# What you should do
Check each line of the entries below for the word "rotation", and copy the lines that have it.
----- Source material -----
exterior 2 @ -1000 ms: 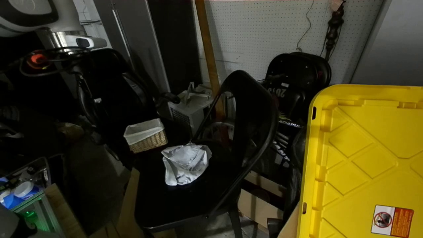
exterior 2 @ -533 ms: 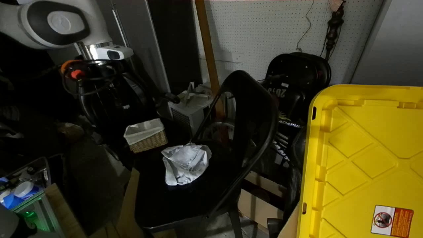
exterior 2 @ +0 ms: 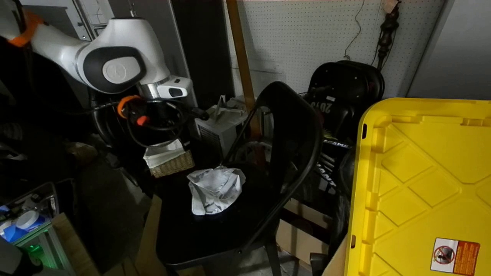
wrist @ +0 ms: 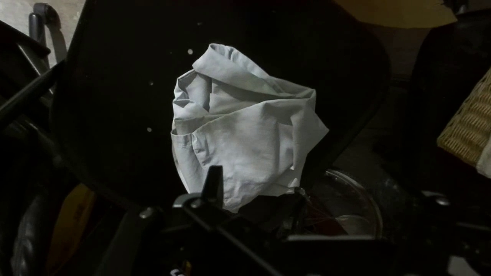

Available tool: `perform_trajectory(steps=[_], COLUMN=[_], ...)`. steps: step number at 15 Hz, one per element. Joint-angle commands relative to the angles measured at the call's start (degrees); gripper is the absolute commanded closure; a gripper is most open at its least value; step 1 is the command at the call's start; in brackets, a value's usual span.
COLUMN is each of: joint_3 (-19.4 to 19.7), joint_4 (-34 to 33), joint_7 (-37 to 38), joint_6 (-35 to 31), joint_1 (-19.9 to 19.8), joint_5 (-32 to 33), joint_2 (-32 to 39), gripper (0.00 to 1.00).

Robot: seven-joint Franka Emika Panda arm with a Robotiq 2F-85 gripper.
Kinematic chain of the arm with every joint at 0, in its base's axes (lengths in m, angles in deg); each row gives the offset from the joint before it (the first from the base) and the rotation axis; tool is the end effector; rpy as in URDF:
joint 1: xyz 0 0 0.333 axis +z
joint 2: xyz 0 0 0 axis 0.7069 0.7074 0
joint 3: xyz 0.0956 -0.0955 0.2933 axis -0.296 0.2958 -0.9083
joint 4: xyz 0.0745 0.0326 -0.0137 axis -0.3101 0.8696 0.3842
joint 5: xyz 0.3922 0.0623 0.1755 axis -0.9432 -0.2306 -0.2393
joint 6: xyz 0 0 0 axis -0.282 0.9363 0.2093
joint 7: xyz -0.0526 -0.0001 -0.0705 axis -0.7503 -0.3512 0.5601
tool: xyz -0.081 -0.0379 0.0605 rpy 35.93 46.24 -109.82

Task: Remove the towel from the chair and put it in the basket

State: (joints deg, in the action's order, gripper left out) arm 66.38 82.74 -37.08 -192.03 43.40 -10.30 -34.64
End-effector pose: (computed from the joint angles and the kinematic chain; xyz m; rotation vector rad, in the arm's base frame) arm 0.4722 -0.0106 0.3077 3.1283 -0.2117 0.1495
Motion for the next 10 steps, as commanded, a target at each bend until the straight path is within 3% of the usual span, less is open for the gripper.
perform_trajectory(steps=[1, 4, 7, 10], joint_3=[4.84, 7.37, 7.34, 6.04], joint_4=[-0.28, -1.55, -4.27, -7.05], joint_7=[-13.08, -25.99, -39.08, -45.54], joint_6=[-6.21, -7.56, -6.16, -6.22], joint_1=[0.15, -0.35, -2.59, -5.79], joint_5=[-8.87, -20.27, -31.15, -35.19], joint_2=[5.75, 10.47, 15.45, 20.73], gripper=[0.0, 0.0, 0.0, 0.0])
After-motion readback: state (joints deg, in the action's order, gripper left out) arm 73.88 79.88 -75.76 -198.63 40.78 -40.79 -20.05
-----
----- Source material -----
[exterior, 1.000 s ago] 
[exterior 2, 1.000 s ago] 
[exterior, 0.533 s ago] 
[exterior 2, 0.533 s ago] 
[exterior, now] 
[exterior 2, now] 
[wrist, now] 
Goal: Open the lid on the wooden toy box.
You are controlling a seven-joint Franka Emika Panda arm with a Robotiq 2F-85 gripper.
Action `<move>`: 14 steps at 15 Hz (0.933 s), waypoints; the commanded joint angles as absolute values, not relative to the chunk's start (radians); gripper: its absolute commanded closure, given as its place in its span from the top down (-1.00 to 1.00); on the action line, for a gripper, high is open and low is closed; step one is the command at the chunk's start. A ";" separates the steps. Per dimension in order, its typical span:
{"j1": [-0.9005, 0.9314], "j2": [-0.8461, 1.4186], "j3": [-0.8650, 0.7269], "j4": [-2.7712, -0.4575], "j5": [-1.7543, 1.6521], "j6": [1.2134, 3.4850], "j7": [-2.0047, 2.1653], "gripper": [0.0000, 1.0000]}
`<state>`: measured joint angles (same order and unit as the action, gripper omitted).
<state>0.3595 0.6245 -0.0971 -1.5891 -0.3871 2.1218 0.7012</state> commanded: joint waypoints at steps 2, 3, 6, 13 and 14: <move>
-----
# Task output
Kinematic chain of the arm with every joint at 0, in its base's axes (lengths in m, angles in deg); each row gives the offset from the joint before it (the first from the base) and the rotation axis; tool is the end effector; rpy as in URDF:
End-effector pose: (computed from the joint angles and the kinematic chain; xyz m; rotation vector rad, in the arm's base frame) arm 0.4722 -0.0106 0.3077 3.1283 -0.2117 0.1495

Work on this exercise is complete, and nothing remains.